(Dataset excerpts)
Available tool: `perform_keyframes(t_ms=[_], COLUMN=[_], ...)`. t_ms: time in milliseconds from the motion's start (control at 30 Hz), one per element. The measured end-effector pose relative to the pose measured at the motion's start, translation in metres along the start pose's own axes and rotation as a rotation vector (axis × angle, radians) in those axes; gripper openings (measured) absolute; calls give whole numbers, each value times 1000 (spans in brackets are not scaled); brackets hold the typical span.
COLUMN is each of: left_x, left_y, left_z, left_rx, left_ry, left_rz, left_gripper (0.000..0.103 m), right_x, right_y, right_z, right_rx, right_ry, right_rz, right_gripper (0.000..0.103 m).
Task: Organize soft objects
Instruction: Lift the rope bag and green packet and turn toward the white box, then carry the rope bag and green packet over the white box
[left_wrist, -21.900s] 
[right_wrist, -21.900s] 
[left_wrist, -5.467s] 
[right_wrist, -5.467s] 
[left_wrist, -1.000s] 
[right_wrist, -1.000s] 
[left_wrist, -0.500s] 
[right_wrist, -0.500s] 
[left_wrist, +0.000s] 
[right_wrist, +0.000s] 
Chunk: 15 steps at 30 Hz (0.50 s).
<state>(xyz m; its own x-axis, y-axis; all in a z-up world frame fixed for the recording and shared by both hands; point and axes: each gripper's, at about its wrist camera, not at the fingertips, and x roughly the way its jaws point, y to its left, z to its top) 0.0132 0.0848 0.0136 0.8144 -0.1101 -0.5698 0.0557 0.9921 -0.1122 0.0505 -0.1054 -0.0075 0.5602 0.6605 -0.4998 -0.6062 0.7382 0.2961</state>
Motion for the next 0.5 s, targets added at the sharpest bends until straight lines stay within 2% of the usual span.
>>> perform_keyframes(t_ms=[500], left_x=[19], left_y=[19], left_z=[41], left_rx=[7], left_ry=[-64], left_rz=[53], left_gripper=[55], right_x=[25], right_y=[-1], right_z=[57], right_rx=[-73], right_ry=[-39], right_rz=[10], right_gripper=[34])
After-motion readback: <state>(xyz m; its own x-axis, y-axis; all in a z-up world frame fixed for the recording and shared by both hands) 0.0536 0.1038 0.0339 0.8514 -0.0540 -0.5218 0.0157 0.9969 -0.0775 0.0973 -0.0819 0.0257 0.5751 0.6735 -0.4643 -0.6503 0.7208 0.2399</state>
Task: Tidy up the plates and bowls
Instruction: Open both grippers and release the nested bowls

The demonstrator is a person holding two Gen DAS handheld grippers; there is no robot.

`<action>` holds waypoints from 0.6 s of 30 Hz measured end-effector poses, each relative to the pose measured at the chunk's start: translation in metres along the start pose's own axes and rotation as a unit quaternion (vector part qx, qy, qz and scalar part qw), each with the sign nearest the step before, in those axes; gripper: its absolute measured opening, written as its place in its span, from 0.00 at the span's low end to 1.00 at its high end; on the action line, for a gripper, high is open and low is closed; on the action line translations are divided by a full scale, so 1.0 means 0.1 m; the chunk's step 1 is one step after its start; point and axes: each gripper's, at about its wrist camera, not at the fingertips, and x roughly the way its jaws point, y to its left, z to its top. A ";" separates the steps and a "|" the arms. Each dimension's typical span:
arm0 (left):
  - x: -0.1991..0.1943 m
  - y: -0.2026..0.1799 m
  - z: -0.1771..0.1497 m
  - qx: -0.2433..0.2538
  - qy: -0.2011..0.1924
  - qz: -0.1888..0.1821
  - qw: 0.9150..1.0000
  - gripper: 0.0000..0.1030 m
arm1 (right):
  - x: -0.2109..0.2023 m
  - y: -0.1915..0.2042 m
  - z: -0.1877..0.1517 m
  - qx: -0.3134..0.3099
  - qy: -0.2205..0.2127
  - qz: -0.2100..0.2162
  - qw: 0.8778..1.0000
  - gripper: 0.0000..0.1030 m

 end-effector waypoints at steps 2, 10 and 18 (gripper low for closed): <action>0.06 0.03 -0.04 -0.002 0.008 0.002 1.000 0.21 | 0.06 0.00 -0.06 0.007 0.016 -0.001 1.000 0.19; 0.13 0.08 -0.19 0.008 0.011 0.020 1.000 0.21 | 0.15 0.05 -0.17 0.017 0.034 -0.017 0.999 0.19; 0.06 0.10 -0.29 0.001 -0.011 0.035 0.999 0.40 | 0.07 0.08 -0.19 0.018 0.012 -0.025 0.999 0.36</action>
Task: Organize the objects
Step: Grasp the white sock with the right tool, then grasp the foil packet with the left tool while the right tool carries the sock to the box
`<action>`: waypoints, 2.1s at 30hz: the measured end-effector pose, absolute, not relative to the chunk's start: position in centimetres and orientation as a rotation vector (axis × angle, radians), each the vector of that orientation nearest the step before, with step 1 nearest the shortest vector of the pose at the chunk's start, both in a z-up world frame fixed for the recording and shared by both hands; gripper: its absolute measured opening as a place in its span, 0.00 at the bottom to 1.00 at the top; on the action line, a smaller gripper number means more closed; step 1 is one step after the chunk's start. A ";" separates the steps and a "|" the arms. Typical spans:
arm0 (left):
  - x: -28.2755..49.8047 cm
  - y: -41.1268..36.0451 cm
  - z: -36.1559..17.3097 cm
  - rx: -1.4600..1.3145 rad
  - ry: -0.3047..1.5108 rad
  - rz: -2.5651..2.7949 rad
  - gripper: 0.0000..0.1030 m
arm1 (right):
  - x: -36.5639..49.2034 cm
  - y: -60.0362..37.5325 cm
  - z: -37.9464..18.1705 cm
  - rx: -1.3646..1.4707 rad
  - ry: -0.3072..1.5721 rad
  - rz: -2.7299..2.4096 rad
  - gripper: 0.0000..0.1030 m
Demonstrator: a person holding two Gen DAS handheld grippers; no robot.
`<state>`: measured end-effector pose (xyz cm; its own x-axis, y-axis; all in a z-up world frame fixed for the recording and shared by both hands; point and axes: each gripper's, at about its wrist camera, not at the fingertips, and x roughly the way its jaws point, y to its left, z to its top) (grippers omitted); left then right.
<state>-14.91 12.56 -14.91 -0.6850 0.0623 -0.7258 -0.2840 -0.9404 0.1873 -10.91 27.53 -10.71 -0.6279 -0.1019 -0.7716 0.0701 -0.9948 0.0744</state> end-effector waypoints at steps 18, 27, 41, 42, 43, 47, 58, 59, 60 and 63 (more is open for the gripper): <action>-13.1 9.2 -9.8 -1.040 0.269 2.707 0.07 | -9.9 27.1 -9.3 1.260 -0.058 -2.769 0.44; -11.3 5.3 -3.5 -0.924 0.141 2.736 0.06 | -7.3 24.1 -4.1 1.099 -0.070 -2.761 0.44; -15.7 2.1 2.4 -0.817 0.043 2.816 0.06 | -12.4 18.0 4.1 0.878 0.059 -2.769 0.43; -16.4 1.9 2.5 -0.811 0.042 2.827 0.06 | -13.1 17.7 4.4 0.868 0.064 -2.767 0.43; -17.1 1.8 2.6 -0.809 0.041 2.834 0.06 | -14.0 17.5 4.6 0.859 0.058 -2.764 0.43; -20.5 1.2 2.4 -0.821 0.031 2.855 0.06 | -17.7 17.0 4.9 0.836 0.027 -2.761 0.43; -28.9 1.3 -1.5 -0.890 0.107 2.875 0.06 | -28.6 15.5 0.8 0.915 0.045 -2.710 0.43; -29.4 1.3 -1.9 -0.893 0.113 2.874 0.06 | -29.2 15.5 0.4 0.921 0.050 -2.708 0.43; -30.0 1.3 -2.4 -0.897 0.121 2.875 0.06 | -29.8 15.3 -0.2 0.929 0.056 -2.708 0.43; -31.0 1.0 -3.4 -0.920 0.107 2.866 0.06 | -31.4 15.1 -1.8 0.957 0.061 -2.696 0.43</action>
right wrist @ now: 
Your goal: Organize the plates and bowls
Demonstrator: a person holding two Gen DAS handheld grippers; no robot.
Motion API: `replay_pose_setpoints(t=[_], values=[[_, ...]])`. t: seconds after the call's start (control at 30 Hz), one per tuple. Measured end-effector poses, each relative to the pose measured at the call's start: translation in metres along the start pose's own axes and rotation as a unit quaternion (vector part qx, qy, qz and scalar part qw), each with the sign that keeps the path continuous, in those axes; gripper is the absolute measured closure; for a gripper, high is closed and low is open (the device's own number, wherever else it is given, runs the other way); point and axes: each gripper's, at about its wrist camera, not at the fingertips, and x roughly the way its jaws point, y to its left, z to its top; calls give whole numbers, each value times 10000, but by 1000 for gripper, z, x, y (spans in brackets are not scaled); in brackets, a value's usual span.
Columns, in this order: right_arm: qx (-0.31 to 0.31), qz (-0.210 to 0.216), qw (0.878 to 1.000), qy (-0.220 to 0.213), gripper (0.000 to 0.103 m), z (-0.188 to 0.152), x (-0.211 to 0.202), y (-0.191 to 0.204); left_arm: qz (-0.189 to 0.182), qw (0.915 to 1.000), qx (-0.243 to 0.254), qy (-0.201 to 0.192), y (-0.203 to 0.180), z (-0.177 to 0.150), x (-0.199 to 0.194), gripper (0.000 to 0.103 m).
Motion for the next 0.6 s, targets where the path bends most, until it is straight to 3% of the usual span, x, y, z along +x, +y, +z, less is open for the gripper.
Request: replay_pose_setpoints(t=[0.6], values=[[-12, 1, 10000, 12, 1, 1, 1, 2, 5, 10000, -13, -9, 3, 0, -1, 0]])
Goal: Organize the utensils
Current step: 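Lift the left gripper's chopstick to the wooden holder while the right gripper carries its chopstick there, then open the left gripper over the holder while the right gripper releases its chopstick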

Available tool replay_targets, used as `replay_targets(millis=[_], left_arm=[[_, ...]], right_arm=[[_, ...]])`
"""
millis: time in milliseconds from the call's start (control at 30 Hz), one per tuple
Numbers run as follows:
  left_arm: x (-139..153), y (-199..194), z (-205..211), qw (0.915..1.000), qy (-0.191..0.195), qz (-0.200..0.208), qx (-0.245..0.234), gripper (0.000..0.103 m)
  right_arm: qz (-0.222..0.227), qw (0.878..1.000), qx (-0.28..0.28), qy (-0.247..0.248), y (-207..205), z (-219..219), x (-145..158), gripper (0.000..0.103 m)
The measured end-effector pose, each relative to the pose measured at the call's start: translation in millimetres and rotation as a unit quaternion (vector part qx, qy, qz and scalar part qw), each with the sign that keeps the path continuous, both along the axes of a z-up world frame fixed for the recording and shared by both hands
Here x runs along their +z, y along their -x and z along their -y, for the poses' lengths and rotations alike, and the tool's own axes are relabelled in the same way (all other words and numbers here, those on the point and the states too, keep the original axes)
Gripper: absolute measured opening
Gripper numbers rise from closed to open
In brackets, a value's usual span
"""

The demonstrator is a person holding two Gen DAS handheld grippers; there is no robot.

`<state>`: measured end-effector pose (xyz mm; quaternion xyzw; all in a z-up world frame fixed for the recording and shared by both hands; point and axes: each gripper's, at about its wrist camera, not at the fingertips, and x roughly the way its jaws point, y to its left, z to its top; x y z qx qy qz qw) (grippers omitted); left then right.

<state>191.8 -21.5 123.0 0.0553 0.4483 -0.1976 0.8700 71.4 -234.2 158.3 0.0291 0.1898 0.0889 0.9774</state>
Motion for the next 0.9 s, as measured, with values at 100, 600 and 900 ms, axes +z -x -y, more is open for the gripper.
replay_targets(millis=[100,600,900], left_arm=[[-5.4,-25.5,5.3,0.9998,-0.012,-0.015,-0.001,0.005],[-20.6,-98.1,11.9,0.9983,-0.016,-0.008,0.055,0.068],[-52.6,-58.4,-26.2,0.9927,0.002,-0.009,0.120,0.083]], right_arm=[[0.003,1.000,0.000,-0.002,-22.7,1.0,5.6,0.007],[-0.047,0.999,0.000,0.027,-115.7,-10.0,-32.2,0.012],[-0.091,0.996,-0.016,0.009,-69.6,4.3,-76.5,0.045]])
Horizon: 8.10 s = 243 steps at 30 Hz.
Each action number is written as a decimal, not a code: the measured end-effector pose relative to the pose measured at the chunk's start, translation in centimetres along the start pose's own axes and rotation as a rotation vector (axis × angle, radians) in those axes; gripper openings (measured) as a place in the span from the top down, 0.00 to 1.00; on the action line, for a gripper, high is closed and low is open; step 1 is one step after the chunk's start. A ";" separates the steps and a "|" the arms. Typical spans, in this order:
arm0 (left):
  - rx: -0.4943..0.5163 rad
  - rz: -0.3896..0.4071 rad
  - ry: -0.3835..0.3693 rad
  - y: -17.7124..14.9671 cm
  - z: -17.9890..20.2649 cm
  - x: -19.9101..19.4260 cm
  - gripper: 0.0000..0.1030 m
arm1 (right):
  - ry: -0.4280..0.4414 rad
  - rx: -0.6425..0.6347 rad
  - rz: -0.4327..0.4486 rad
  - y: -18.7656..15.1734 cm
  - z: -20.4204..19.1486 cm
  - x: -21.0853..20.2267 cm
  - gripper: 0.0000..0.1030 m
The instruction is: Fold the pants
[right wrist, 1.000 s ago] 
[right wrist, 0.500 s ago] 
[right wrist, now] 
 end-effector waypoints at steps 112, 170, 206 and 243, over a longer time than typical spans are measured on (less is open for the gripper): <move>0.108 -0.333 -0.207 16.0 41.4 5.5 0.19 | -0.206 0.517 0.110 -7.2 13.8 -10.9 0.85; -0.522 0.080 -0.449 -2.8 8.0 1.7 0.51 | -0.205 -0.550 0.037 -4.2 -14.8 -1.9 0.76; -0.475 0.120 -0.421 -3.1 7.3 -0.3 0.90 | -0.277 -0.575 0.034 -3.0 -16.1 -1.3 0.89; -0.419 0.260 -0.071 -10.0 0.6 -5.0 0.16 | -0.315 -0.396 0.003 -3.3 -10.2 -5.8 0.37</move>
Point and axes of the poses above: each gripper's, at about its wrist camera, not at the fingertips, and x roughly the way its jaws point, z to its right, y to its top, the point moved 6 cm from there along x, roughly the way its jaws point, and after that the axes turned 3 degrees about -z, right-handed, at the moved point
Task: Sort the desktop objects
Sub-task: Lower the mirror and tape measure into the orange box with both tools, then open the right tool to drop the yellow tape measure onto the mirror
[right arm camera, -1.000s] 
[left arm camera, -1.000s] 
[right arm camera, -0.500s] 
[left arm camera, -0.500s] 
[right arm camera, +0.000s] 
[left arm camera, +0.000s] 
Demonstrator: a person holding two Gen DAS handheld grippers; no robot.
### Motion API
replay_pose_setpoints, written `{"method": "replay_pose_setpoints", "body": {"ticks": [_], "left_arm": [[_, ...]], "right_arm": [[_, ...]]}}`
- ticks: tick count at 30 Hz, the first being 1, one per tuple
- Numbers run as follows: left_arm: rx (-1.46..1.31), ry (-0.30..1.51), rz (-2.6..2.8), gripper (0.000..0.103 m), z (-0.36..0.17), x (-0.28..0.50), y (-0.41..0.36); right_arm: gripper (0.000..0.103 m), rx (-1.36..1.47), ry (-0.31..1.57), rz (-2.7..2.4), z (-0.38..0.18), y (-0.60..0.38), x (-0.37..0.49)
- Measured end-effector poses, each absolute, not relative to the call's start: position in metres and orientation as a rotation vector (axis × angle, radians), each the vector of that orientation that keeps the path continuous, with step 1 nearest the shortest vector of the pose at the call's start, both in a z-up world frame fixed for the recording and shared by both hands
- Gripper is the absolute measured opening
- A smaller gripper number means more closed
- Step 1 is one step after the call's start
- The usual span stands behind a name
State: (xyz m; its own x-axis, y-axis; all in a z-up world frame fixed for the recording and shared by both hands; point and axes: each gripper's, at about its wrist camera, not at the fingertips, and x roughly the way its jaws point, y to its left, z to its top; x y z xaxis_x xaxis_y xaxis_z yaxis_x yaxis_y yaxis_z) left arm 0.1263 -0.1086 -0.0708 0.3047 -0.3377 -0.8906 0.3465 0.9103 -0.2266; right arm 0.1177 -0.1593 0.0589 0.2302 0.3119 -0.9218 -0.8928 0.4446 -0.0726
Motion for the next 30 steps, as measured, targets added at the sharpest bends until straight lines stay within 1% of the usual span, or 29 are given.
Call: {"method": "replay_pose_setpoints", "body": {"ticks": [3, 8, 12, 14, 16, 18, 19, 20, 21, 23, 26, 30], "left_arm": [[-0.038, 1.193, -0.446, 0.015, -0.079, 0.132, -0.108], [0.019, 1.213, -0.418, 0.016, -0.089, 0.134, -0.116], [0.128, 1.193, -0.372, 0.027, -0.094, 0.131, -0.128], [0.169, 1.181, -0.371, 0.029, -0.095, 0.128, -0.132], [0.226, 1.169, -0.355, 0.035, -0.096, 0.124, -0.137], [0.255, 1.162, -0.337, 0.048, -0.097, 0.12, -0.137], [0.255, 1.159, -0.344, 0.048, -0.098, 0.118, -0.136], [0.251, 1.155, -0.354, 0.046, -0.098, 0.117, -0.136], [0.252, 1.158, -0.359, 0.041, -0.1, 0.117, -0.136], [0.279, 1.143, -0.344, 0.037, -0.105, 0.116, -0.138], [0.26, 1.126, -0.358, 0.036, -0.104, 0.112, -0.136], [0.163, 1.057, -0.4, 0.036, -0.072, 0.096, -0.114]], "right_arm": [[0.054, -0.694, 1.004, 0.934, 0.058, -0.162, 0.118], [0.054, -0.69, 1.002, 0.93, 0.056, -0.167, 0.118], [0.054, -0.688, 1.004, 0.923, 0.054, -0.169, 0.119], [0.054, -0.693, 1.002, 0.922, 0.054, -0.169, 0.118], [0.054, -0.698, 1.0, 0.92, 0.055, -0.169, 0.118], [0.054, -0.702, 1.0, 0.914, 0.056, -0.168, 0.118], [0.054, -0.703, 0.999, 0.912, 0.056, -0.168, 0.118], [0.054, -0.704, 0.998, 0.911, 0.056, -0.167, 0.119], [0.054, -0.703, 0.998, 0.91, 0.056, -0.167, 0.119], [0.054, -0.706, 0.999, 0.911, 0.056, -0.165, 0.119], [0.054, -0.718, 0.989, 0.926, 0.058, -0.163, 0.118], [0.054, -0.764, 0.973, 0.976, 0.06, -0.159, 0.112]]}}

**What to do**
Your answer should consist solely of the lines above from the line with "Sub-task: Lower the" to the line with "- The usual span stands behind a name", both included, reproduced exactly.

**Reply**
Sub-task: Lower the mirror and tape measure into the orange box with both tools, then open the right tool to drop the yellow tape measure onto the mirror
[right arm camera, -1.000s] 
[left arm camera, -1.000s] 
[right arm camera, -0.500s] 
[left arm camera, -0.500s] 
[right arm camera, +0.000s] 
[left arm camera, +0.000s] 
Demonstrator: a person holding two Gen DAS handheld grippers; no robot.
### Motion API
replay_pose_setpoints, written `{"method": "replay_pose_setpoints", "body": {"ticks": [_], "left_arm": [[_, ...]], "right_arm": [[_, ...]]}}`
- ticks: tick count at 30 Hz, the first being 1, one per tuple
- Numbers run as follows: left_arm: rx (-1.46..1.31), ry (-0.30..1.51), rz (-2.6..2.8), gripper (0.000..0.103 m), z (-0.36..0.17), x (-0.28..0.50), y (-0.41..0.36); right_arm: gripper (0.000..0.103 m), rx (-1.36..1.47), ry (-0.31..1.57), rz (-2.7..2.4), z (-0.38..0.18), y (-0.60..0.38), x (-0.37..0.49)
- Measured end-effector poses, each absolute, not relative to the call's start: position in metres and orientation as a rotation vector (axis × angle, radians), each the vector of that orientation that keeps the path continuous, with step 1 nearest the shortest vector of the pose at the call's start, both in a z-up world frame fixed for the recording and shared by both hands
- Gripper is the absolute measured opening
- A smaller gripper number means more closed
- Step 1 is one step after the call's start
- The usual span stands behind a name

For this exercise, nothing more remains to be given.